The success achieved at the L-Lab required the collaborative involvement of many different experts – including technicians, researchers, instrument scientists and PhD students, in addition to infrastructure across a number of different institutes. Expert guidance for the neutron experiments and data analysis was provided by Giovanna Fragneto (European Spallation Source) and Alessandra Luchini (University of Perugia). Experiments were carried out using instruments at both the ILL – small-angle neutron scattering (SANS) on D22 with the help of Lionel Porcar and Anne Martel, and neutron reflectometry (NR) on FIGARO with the help of Armando Maestro – and the European Synchrotron (ESRF) – small-angle X-ray scattering (SAXS) on BM29 with the help of Mark Tully.

Deuterated P. pastoris yeast cells were grown at the ILL’s deuteration facility, D-lab by Valerie Laux. The ILL/ESRF Partnership for Soft Condensed Matter (PSCM), under the guidance of Leonardo Chiappisi, provided the instrumentation necessary to perform quartz crystal microbalance with dissipation monitoring (QCM-D) measurements, while world-class expertise in gas chromatography-mass spectrometry (GC-MS) was provided by Cyrille Botté and Yoshiki Yamaryo-Botté at the Institute for Advanced Biosciences(IAB).

Another key element is CoruxFit, an open-source data analysis program built from scratch by Giacomo Corucci with valuable advice from Alessandra Luchini, Ernesto Scoppola (Max Planck Institute of Colloids and Interfaces), Francesco Spinozzi and Enrico Baldassarri (Università Politecnica delle Marche) and Moritz Frewein (Aix-Marseille University).

Corucci, now working as a postdoctoral researcher at Imperial College London, developed CoruxFit during his PhD at the ILL, jointly funded by the Université Grenoble Alpes (UGA). “Giacomo’s PhD was on a completely different project concerning phospholipases but he was so dedicated and motivated that he managed to advance both projects in parallel,” explains Batchu.

The scientists are now working to publish articles detailing CoruxFit – which has already been shared with other researchers to support their data analysis, in addition to results demonstrating the extension of the developed purification method to lipid extracts obtained from bacteria, in particular, E. coli. “There has been a huge rise in bacterial infections and there is thus significant interest in bacterial membrane systems in order to study their interaction with various antimicrobial peptides, drugs and molecules,” explains Batchu.

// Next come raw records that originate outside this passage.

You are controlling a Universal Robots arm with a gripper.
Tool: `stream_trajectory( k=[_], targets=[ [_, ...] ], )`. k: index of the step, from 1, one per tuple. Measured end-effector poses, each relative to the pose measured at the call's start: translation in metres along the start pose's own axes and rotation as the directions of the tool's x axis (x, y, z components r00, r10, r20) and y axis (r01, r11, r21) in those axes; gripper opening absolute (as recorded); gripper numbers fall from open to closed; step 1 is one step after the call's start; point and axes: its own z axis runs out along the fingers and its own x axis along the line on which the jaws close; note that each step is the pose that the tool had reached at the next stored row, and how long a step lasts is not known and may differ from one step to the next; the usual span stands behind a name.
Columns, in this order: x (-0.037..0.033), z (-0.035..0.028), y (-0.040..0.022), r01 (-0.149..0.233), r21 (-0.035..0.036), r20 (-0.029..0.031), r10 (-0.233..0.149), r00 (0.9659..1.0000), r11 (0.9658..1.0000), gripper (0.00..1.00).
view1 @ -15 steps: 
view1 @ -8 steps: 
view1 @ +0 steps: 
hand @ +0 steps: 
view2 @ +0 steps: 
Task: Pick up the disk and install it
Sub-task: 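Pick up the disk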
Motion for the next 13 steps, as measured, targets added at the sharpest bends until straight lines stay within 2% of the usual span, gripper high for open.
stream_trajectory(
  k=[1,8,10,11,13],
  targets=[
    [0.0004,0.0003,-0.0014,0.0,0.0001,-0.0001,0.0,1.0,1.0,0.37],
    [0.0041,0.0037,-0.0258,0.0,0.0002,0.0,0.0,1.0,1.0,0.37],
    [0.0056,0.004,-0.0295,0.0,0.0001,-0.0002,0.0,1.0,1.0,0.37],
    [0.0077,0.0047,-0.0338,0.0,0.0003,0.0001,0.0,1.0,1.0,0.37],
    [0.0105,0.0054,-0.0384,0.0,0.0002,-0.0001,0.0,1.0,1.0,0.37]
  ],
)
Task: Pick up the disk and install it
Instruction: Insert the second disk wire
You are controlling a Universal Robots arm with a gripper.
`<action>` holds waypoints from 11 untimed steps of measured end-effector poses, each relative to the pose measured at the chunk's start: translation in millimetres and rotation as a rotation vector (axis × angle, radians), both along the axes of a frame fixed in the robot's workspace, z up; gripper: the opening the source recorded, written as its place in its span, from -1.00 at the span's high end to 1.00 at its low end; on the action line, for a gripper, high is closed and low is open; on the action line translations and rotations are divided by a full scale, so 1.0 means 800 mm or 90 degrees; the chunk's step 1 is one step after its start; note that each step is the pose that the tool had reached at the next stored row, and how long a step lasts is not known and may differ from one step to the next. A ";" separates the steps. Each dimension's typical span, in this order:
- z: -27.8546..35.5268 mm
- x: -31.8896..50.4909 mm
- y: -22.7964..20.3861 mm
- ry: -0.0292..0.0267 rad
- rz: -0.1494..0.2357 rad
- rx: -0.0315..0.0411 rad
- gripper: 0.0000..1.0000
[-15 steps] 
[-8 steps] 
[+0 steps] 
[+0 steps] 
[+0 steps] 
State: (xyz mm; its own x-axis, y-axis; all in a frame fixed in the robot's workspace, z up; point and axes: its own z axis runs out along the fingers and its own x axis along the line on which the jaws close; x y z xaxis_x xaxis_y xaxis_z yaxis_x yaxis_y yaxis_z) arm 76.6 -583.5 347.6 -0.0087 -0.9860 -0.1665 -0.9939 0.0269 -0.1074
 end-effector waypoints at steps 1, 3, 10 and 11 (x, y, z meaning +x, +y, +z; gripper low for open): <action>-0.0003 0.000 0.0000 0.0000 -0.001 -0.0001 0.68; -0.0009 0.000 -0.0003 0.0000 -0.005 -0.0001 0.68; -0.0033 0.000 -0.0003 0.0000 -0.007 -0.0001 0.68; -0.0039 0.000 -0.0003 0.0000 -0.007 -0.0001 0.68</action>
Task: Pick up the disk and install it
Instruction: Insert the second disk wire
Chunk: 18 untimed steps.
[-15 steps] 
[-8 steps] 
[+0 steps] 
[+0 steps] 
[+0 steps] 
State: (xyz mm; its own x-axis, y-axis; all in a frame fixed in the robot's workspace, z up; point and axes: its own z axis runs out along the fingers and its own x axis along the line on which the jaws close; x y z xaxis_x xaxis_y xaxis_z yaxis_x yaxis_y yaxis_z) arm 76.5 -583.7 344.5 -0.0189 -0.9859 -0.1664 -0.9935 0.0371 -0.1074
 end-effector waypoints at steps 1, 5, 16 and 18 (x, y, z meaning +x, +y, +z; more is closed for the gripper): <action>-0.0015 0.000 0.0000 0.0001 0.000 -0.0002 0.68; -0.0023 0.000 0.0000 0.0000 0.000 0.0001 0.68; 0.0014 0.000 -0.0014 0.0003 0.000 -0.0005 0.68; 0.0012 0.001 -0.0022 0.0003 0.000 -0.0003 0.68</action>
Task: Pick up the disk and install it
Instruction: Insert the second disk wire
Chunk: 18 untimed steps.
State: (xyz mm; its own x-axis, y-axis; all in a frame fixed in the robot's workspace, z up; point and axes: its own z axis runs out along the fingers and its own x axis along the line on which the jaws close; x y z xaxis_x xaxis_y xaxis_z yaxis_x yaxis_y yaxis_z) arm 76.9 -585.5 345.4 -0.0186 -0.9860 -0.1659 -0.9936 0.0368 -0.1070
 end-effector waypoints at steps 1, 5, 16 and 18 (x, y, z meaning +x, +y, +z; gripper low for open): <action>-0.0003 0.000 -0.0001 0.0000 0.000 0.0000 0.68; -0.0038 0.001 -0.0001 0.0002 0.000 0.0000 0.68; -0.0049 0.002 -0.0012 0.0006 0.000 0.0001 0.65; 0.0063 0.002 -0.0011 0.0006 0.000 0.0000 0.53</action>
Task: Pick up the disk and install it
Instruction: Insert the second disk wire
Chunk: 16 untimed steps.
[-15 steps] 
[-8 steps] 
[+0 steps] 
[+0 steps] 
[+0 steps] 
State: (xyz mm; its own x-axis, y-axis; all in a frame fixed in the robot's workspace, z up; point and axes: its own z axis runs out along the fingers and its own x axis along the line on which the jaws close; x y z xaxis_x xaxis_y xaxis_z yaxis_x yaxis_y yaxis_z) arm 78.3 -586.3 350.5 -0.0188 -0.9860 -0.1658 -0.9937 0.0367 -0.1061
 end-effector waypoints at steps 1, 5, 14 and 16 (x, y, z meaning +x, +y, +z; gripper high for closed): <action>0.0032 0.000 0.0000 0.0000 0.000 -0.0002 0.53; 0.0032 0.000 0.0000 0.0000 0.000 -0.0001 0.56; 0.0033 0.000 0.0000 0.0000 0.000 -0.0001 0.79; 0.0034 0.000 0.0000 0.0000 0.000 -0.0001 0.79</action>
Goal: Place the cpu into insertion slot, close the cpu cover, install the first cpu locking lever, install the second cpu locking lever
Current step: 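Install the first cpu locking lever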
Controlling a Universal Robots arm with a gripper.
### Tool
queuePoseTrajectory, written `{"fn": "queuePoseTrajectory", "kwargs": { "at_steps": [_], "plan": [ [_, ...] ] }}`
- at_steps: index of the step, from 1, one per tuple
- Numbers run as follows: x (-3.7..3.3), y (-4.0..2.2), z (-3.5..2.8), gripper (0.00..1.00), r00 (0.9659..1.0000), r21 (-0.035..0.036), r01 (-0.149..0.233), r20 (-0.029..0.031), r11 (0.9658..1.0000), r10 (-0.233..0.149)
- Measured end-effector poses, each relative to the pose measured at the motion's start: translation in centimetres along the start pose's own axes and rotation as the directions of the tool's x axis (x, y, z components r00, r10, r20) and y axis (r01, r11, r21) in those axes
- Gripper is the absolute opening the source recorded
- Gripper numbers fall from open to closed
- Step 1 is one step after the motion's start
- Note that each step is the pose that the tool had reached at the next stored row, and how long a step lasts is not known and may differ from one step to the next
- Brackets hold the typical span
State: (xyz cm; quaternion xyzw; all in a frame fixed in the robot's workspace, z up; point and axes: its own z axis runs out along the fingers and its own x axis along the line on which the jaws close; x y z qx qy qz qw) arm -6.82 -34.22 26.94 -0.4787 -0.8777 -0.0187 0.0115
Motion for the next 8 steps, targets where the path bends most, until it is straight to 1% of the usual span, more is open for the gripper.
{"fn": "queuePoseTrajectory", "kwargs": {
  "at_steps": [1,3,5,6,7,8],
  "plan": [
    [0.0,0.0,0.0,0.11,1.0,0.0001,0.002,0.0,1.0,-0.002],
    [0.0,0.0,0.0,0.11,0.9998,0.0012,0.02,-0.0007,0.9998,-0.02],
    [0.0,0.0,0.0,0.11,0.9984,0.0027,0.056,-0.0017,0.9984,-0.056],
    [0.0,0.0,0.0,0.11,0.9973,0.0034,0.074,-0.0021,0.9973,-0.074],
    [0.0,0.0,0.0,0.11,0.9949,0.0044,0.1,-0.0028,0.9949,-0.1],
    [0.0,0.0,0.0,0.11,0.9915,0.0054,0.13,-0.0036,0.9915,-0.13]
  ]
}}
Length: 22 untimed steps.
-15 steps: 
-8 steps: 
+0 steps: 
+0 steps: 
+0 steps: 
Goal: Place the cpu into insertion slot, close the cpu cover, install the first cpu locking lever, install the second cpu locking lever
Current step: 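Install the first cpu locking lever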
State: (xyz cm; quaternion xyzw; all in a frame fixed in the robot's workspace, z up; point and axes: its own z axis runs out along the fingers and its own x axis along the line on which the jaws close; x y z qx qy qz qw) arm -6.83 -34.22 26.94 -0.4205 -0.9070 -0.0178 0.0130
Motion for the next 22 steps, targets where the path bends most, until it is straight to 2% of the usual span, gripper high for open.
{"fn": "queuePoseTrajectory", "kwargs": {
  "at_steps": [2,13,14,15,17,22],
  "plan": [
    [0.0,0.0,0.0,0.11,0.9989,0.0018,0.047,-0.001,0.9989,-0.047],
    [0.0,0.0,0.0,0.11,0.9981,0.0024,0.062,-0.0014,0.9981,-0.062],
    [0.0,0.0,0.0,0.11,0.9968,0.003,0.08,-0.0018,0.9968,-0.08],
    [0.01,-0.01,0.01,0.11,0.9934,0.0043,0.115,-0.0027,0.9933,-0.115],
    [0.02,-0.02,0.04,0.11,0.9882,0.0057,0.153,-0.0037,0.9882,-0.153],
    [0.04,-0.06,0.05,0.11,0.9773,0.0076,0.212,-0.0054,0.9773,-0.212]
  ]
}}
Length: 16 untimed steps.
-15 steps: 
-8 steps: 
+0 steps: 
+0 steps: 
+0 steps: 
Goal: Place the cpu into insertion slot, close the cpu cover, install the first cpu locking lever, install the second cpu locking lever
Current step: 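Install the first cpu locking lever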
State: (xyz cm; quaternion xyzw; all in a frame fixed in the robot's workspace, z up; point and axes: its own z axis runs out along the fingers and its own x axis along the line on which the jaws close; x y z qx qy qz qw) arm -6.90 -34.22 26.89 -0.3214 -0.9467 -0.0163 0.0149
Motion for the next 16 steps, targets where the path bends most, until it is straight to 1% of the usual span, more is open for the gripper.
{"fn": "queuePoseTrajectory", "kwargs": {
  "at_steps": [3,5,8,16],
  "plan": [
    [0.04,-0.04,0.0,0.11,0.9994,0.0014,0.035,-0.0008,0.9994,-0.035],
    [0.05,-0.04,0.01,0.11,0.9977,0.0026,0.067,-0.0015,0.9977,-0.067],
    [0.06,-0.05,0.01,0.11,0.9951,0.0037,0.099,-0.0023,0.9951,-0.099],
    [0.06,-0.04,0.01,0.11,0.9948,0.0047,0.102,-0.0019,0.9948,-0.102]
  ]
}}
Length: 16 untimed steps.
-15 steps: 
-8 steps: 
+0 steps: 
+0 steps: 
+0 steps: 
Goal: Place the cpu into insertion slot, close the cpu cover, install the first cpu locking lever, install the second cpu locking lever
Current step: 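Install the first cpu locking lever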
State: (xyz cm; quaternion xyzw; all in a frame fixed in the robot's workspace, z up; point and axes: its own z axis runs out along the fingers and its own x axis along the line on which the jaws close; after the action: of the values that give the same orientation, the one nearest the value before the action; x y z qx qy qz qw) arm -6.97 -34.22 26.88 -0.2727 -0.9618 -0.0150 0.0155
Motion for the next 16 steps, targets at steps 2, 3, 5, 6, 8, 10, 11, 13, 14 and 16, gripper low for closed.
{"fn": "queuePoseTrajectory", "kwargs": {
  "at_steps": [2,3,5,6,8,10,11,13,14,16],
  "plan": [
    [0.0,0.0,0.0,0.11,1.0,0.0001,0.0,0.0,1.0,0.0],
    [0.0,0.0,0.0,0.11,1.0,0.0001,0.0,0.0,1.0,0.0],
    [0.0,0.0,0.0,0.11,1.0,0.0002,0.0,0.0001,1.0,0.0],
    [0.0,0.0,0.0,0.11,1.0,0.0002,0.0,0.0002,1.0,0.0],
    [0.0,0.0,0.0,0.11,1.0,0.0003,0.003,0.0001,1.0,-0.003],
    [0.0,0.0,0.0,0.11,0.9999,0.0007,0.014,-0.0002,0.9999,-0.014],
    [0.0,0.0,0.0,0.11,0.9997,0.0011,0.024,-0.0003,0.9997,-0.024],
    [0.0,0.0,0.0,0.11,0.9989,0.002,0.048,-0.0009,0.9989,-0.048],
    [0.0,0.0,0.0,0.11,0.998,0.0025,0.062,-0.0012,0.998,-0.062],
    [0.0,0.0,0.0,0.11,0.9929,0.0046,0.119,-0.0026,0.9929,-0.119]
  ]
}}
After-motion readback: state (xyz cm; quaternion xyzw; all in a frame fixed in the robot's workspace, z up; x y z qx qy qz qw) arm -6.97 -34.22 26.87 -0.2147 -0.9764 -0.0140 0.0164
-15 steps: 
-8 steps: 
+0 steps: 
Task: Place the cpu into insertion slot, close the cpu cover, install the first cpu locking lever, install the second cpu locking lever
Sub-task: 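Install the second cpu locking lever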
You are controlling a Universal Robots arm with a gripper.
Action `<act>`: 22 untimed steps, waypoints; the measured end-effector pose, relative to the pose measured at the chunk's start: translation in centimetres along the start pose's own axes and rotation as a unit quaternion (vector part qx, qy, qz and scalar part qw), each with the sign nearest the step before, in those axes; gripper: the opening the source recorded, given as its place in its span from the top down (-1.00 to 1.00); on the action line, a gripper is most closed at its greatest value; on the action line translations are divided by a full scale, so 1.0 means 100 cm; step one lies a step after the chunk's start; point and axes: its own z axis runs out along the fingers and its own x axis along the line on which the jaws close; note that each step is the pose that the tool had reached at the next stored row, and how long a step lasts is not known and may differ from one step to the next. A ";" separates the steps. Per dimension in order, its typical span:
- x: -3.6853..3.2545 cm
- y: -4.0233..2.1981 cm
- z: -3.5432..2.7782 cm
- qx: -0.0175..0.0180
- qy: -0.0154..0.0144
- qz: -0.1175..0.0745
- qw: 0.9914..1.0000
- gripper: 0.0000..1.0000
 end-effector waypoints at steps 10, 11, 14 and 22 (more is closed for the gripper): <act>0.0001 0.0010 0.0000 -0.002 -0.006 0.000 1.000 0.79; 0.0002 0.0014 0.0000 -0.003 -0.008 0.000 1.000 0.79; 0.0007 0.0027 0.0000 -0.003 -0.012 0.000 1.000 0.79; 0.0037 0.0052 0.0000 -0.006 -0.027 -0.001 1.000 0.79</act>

Initial work has also begun to continue advancing towards the ultimate goal: “Within each mixture there are several hundred different molecular species and what we want to be able to do is to separate out each of the individual molecular species from the complex mixture,” explains Batchu. The achievement of this goal would enable the creation of even more advanced cellular membrane models with properties that are both adjustable and controllable.

ILL support lab: L-Lab : Deuterated lipids at the ILL

Reference: Corucci, G., Batchu, K. C., et al. “Developing advanced models of biological membranes with hydrogenous and deuterated natural glycerophospholipid mixtures.” Journal of Colloid and Interface Science 645 (2023): 870-881.